Current methods for professional cleaning of implant or titanium transmucosal elements include the set of plastic ultrasonic tips of dental scaler or hand instruments followed by the prophy cup polishing method or various types of floss and buffing strips. The design of the permanently cemented super structure often does not allow adequate access for the prophy cup, especially in interproximal areas, and plastic instruments are not very efficient for the removal of plaque or mineralized deposits. In addition, the prophy cup and paste method may leave residual paste at the implant/soft tissue interface area.

Air polishing units typically generate a stream of pressurized air, carrying specially graded particles of a mild soluble abrasive, such as sodium bicarbonate, like dental air polisher. The abrasive is directed, in the presence of a stream of water, at a tooth surface to be cleaned. The mixture of water and powderladed stream occurs on the tooth surface and forms a “slurry” that is responsible for the cleaning action. Airpolishing consists of directing, water, air and sodium bicarbonate towards the tooth or implant surface, resulting in efficient removal of bacterial plaque and soft mineralized deposits.

Air polishing devices were originally designed to be standalone tabletop units. They have been considered to be the equipment of choice for the hygiene department, sometimes being combined with ultrasonic scaling devices. They offer a large powder chamber holding enough powder for multiple treatments, along with the convenience of a lightweight, fully autoclavable handpiece design. They are activated by a dedicated foot control that can select either a polishing or rinse mode and they require connections to water, air and electrical outlets. As such, they are normally allocated to a particular treatment room.

Air flow polishing is ideal for those who suffer from sensitive teeth.

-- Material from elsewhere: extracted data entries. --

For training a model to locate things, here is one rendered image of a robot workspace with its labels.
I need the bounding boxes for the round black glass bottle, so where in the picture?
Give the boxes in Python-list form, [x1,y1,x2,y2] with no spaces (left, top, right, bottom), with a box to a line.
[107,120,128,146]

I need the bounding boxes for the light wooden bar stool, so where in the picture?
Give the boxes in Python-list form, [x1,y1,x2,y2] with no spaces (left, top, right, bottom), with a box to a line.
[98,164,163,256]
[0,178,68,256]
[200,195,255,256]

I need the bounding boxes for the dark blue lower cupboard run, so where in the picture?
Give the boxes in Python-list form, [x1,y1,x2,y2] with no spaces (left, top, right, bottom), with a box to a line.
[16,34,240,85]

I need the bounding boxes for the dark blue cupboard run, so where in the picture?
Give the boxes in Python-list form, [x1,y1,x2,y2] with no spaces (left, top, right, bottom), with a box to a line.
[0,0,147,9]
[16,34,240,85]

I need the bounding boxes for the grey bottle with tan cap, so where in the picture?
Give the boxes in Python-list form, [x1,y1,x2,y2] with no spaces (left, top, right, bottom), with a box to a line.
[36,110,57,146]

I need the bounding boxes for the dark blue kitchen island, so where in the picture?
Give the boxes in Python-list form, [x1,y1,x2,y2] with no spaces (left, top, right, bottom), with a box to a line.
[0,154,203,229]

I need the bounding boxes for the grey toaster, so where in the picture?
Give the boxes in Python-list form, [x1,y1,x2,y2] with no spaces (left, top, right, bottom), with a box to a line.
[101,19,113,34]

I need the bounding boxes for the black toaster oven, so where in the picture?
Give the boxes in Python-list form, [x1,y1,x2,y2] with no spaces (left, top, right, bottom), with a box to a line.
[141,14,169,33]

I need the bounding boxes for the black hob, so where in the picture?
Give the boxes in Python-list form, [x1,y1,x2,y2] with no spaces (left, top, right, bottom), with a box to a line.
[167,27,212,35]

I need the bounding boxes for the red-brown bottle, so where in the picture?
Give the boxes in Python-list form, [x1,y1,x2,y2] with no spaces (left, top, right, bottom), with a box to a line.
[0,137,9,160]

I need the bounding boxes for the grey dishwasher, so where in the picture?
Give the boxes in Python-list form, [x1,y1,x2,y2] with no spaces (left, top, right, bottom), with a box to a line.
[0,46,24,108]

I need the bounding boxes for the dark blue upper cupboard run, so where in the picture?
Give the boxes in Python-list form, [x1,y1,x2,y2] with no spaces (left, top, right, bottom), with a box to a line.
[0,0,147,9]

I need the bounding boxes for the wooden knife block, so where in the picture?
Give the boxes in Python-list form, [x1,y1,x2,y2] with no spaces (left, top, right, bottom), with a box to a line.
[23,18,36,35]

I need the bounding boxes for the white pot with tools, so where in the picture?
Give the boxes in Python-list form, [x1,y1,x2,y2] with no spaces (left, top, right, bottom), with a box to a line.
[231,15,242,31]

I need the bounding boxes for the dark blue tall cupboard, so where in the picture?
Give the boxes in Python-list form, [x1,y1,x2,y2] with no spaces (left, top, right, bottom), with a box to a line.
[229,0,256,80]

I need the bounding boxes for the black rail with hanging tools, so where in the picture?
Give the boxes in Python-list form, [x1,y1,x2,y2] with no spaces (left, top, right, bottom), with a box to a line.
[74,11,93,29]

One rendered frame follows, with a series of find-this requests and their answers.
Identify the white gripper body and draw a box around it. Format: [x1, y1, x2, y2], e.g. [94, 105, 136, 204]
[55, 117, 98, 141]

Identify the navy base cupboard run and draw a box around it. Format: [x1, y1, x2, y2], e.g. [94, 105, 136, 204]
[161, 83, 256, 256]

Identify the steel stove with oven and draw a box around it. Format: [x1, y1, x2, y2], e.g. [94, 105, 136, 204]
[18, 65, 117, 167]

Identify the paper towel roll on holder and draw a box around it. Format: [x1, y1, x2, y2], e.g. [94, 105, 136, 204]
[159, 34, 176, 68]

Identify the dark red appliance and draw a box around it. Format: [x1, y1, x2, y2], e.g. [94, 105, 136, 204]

This is not only due to the lack of direct contact and the absence of heat and vibration, but because the tiny micro particles of powder can actually fill any exposed dentine tubules and reduce dental sensitivity. Air flow polishing can also encourage the re-mineralization of damaged teeth.

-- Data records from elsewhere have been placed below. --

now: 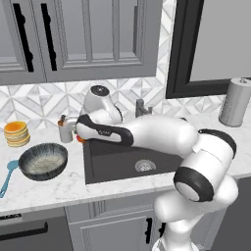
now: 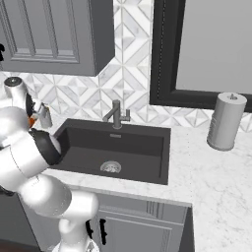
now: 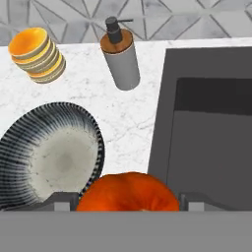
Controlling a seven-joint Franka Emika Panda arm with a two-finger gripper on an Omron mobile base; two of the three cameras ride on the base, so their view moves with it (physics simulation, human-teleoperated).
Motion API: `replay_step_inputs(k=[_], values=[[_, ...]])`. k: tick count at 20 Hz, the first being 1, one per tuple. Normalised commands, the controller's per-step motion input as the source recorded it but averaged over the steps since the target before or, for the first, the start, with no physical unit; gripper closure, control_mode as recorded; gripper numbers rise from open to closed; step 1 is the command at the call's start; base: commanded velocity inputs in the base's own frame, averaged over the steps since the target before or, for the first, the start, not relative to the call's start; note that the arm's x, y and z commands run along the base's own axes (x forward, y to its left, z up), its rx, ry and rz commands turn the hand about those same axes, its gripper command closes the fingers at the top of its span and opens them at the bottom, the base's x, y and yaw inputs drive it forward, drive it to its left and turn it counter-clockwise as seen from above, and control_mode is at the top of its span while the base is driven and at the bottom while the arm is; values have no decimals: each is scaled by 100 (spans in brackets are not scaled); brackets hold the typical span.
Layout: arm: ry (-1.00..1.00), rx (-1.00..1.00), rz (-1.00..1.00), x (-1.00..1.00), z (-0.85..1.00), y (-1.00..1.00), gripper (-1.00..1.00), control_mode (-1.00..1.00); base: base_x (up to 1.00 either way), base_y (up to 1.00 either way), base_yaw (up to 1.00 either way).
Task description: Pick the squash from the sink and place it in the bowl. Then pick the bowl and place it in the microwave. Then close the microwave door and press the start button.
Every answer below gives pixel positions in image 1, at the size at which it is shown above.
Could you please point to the wide grey wall cupboard door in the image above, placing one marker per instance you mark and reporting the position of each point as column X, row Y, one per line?
column 98, row 29

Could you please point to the orange and tan stacked plates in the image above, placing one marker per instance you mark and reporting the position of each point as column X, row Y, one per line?
column 16, row 134

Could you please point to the grey paper towel roll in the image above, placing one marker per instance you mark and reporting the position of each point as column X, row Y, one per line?
column 234, row 103

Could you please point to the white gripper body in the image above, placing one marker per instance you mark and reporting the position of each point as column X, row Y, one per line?
column 66, row 134

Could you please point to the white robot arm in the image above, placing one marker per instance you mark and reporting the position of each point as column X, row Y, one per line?
column 163, row 134

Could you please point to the blue spatula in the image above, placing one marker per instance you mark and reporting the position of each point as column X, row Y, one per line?
column 11, row 165

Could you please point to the dark grey dishwasher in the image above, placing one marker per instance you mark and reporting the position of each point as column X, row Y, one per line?
column 36, row 240

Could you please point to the dark grey base cabinet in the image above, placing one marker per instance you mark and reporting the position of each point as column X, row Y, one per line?
column 233, row 219

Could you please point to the orange squash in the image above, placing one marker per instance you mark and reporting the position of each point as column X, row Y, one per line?
column 80, row 140

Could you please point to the dark grey sink basin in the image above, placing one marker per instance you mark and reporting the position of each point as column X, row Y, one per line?
column 111, row 163

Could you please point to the grey base cupboard door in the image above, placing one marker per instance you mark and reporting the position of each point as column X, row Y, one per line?
column 111, row 233
column 209, row 230

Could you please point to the black framed window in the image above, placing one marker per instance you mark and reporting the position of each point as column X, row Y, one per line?
column 178, row 49

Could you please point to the grey false drawer front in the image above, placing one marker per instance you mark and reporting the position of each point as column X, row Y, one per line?
column 114, row 204

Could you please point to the dark speckled bowl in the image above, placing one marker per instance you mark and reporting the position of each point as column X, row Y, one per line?
column 42, row 162

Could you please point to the grey sink tap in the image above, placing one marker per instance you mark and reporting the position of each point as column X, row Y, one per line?
column 140, row 108

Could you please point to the narrow grey wall cupboard door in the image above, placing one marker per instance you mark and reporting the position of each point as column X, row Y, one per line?
column 6, row 36

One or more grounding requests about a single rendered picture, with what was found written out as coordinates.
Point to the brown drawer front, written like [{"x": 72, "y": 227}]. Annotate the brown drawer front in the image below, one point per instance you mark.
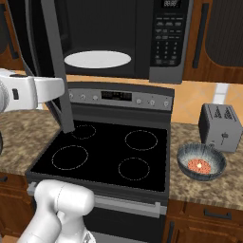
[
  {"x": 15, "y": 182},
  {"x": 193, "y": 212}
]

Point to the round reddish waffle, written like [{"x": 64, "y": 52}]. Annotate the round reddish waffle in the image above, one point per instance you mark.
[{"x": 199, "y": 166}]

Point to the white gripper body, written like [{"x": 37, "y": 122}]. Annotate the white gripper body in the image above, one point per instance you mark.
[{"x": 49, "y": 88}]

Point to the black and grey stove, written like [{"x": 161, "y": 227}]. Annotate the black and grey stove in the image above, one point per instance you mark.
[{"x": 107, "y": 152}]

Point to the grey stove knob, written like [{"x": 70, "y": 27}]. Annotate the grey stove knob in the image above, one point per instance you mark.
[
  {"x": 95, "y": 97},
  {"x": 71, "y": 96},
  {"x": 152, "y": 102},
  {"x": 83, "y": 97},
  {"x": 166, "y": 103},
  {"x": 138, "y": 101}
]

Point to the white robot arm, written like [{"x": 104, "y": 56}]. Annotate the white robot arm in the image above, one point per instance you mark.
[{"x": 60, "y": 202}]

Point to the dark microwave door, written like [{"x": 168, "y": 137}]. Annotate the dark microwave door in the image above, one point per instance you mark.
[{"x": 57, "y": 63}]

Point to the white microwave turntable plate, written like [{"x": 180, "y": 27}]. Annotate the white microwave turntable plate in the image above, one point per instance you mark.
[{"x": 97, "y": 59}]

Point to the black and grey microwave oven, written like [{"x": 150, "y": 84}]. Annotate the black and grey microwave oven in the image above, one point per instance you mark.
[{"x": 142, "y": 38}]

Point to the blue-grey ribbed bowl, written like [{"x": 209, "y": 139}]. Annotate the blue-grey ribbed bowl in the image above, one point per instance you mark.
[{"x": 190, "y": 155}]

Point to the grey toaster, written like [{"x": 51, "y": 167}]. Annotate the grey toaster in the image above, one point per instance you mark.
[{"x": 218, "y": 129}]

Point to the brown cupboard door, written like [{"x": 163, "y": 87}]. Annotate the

No discussion on the use of airpolishing around implants would be complete without consideration of the possible affect on the periimplant soft tissues. Studies on the effects of airpolishing on the gingiva when used around natural teeth conclude that gingival abrasion and bleeding are the most common effects but that these are temporary, heal rapidly within 2-6 days and are of no clinical significance.

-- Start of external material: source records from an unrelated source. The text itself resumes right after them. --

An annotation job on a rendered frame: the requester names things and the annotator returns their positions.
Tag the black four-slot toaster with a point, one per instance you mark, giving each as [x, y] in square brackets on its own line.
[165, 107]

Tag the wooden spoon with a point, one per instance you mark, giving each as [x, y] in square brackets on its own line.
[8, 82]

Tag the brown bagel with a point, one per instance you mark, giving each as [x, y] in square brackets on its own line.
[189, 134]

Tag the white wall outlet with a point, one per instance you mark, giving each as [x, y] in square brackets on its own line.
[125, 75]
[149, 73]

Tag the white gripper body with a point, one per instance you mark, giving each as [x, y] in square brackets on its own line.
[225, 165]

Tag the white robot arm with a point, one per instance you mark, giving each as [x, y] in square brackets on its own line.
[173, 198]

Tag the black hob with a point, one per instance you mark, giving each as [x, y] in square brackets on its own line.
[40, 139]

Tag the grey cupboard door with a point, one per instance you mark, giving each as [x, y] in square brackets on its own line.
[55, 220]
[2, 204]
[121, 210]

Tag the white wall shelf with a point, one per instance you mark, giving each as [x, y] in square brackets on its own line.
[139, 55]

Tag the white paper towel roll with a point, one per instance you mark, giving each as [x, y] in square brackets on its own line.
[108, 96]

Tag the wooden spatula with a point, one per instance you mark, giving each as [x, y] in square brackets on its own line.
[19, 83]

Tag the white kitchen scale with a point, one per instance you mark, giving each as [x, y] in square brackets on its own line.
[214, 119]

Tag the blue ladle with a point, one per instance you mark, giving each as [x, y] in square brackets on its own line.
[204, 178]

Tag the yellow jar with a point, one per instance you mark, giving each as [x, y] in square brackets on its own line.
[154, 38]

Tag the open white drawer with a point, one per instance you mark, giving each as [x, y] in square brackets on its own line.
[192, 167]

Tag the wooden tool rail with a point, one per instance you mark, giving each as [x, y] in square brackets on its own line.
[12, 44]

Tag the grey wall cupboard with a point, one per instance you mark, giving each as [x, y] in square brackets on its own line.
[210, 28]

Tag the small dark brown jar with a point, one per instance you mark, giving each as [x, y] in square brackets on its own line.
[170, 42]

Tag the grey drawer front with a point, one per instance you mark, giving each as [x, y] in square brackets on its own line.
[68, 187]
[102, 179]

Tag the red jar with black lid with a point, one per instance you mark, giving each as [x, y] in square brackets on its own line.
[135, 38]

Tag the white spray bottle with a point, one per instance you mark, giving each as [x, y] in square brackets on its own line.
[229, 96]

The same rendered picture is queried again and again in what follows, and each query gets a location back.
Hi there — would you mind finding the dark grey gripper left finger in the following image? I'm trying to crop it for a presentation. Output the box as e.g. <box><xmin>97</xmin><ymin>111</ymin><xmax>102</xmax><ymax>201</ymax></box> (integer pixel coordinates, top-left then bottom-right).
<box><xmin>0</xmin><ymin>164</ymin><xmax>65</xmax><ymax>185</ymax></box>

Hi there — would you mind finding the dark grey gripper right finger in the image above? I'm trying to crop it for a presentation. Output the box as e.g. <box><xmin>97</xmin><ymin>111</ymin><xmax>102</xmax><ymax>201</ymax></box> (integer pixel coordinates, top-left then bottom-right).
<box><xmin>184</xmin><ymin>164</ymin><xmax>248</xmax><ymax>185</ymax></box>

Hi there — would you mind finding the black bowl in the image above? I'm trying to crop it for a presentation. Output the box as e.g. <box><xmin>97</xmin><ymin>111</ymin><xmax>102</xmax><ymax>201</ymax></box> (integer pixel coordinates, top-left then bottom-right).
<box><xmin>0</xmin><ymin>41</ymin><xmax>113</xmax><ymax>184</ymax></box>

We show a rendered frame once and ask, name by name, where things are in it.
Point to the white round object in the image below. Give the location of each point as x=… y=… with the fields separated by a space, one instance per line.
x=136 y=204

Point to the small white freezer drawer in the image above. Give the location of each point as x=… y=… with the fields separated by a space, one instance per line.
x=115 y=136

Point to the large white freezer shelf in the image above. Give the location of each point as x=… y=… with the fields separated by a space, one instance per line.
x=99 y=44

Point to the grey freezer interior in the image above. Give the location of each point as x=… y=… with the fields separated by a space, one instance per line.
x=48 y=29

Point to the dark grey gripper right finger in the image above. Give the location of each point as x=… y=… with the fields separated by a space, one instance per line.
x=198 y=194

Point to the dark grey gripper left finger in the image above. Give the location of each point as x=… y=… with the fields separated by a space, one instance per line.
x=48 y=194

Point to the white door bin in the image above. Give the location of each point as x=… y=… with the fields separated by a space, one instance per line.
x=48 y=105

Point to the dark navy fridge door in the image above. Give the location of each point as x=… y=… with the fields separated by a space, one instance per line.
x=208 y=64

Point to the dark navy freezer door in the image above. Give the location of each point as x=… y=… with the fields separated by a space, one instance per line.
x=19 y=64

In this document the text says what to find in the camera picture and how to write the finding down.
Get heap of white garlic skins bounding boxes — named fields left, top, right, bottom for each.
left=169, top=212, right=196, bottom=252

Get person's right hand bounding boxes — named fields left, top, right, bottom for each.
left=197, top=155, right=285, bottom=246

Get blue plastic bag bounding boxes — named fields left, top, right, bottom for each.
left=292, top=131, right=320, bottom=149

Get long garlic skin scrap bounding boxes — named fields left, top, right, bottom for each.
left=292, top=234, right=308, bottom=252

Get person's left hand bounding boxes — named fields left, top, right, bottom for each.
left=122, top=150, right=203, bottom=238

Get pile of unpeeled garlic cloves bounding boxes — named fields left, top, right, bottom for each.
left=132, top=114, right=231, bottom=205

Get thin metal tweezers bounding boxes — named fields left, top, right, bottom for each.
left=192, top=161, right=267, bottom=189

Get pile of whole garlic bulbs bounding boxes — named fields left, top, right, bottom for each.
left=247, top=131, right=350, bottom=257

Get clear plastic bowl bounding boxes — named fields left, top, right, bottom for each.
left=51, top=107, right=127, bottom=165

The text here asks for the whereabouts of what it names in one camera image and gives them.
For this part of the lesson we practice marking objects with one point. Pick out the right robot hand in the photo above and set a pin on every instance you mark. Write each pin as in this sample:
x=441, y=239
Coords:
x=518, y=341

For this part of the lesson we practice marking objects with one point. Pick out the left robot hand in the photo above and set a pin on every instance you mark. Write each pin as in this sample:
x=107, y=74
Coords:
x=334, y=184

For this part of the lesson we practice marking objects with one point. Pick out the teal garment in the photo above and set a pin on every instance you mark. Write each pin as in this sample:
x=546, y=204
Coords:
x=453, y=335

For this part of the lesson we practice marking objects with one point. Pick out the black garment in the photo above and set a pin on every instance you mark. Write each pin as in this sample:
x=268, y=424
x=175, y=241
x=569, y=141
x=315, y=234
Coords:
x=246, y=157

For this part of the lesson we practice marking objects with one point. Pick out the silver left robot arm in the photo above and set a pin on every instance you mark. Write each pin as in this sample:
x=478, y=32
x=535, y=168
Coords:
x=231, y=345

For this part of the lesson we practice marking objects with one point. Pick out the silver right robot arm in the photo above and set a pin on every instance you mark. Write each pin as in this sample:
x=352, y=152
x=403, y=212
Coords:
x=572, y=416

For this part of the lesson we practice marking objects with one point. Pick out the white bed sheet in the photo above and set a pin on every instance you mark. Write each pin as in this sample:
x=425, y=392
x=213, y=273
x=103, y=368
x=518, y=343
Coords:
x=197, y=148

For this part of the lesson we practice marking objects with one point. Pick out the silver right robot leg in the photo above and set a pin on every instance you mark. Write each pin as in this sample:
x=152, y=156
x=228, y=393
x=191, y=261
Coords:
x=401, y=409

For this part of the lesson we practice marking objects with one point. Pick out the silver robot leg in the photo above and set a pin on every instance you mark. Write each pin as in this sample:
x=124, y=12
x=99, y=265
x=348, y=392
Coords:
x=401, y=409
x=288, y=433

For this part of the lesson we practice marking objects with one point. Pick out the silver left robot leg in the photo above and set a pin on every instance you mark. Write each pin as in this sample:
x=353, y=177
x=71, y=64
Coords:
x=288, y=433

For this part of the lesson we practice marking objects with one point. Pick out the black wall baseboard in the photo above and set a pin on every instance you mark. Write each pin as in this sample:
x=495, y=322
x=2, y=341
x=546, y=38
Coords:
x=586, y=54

Studies have shown that air polishing is over three times faster at removing stains and plaque than traditional methods. This means less time in the chair for the patient and therefore fewer interruptions. Teeth are cleaned in a much less abrasive manner than scraping and polishing which also causes less damage to the teeth. Any small areas of decay are gently blasted away without the need to drill into the healthy structure of the tooth.